Bad Bunny, Cloud Dancer e a estética da calma em tempos turbulentos

O branco deixa de ser neutro e se torna espaço simbólico para uma mensagem que atravessa moda, cultura e política.

O figurino assinado pela Zara, marca de origem espanhola, adiciona mais uma camada simbólica à apresentação. Fundada em um país onde o espanhol é não apenas idioma, mas identidade cultural, a Zara surge como extensão natural da narrativa construída por Bad Bunny no palco. Ao optar por uma marca espanhola em um show cantado integralmente em espanhol, o artista reforça a ideia de coerência cultural — idioma, estética e mensagem caminhando juntos. Em vez do luxo distante das grandes maisons, a escolha aponta para uma moda acessível, global e profundamente conectada às ruas, aos corpos reais e à cultura popular que sustenta sua música.


No maior palco do entretenimento global, Bad Bunnyescolheu ir na contramão do excesso. No Super Bowl 2026, enquanto o mundo assiste a um cenário marcado por ruídos políticos, tensões sociais e uma estética cada vez mais saturada, o artista porto-riquenho surgiu envolto em tons claros, quase etéreos — um gesto que vai além da moda e se aproxima do manifesto.
O look usado por Bad Bunny dialogava diretamente com a Pantone® Cor do Ano 2026, PANTONE 11-4201 Cloud Dancer, um branco suave que simboliza um sopro de calma e paz em um mundo turbulento. Mais do que uma escolha estética, a cor carrega uma mensagem poderosa: a valorização da pausa, da introspecção e da serenidade como resposta a uma sociedade em constante estado de alerta.

Definida pela Pantone como um branco ondulante e sereno, Cloud Dancer intensifica a sensação de relaxamento e foco, permitindo que a mente divague e a criatividade floresça. No contexto do Super Bowl — um evento historicamente associado ao espetáculo, à grandiosidade e ao excesso visual —, a escolha de uma paleta quase monocromática foi disruptiva. Silenciosa, porém profundamente eloquente.

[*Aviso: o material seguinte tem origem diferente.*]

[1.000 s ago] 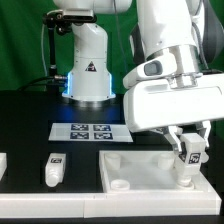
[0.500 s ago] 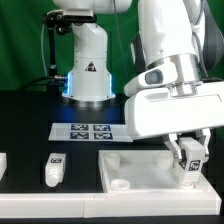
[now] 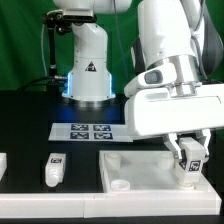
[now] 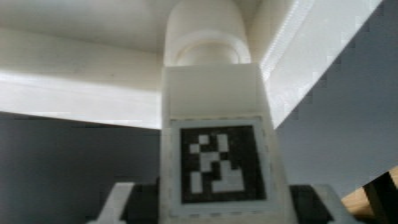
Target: Assemble one leg
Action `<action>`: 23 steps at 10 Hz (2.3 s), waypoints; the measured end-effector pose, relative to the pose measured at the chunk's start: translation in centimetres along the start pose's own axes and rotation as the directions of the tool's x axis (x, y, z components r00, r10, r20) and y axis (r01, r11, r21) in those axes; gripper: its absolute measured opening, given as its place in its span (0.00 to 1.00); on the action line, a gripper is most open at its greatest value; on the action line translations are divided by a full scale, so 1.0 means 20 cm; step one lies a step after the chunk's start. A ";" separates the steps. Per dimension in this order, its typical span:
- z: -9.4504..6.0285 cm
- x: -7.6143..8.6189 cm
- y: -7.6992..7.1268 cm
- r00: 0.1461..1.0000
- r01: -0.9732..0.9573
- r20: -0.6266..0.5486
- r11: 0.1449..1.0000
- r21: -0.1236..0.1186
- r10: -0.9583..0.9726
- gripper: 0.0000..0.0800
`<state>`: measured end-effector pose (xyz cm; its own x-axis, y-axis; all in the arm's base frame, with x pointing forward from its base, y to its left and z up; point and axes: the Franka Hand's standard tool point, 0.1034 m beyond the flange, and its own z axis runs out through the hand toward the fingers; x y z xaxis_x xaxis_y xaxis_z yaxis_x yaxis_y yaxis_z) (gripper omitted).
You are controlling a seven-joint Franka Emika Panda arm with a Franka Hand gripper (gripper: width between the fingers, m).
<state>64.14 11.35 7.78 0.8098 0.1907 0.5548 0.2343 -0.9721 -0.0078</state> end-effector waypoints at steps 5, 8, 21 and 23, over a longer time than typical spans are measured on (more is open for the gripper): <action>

Essa decisão cromática não apareceu isolada. Grande parte do figurino apresentado ao longo da performance seguiu a mesma lógica de tons claros, criando uma narrativa visual coesa que reforçava o conceito de leveza, humanidade e pertencimento. O branco, tradicionalmente associado à neutralidade, aqui se transforma em posicionamento: um espaço limpo para que a mensagem — cultural, política e identitária — pudesse ser absorvida sem ruídos.

Ao cantar integralmente em espanhol e ocupar o palco com símbolos da cultura latina, Bad Bunny mostrou que a suavidade visual não significa ausência de força. Pelo contrário: a calma também pode ser revolucionária. Em vez de gritar, ele escolheu sussurrar — e foi ouvido.

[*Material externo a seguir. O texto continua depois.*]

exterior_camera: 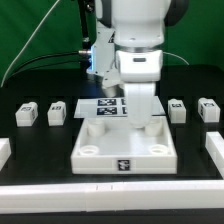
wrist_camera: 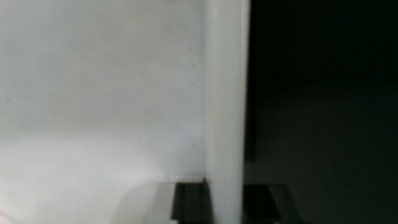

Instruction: Assemble one leg

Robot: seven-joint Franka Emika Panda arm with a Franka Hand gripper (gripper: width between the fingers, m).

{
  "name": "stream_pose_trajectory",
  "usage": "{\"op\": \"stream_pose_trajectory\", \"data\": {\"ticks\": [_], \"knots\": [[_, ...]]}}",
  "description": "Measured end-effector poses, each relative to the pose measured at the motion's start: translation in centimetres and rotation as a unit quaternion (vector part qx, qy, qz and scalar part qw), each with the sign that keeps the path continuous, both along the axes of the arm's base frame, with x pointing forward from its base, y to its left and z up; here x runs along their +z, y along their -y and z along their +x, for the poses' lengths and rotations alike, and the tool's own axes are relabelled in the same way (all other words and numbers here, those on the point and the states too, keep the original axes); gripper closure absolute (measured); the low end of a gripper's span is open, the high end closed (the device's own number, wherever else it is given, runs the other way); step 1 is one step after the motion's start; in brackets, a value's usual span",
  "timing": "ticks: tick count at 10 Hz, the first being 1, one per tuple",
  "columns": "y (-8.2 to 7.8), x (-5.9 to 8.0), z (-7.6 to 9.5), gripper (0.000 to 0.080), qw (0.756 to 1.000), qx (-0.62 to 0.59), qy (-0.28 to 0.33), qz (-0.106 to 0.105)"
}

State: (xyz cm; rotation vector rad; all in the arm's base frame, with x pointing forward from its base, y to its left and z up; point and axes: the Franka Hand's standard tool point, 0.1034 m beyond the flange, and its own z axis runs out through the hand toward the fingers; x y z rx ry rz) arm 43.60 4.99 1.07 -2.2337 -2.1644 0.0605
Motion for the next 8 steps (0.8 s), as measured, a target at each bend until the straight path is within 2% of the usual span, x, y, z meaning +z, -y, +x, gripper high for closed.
{"op": "stream_pose_trajectory", "data": {"ticks": [4, 8], "knots": [[-3.1, 0.0, 3.2, 0.0735, 1.000, 0.016, 0.016, 0.010], [-3.8, 0.0, 4.6, 0.0736, 0.999, 0.019, 0.024, 0.014]]}}
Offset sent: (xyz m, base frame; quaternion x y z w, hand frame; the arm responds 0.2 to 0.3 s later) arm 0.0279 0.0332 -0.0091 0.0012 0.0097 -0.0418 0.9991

Na moda contemporânea, o uso de cores claras em momentos de grande visibilidade aponta para uma mudança de paradigma. Menos ostentação, mais significado. Menos performance vazia, mais presença real. Cloud Dancer surge, assim, como um reflexo do espírito do tempo: um convite coletivo à reflexão, à empatia e à reconstrução simbólica.

Bad Bunny não apenas vestiu uma cor. Ele traduziu um sentimento global. E mostrou que, em meio ao caos, a verdadeira tendência pode estar justamente na serenidade.